WORK TO COMPLETE: For the listing that follows, report how many lines contain the word "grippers", giving the number and no other text.

⁂

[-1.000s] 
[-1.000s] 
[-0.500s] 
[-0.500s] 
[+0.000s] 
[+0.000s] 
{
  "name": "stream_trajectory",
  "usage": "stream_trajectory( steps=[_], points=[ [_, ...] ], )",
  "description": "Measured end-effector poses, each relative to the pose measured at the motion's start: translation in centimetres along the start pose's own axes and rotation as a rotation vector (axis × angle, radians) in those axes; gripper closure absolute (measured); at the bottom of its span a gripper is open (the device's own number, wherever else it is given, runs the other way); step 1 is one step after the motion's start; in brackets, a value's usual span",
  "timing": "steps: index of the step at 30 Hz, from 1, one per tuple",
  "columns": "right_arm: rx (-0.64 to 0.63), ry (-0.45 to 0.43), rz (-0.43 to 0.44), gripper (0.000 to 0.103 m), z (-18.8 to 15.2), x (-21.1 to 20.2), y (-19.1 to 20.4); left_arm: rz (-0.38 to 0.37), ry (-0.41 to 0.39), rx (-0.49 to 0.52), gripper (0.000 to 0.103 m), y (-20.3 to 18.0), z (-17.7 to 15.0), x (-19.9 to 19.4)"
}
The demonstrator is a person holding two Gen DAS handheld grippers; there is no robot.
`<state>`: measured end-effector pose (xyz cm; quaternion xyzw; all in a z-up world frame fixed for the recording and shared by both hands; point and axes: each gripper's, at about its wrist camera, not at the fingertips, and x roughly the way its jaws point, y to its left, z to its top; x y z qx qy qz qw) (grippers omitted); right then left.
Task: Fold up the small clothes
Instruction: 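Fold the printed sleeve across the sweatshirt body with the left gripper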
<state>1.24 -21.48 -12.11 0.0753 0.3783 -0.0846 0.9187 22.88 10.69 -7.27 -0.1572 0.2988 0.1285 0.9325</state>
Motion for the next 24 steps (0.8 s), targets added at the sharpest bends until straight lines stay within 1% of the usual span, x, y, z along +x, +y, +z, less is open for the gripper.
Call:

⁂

RESULT OF THE TASK: 2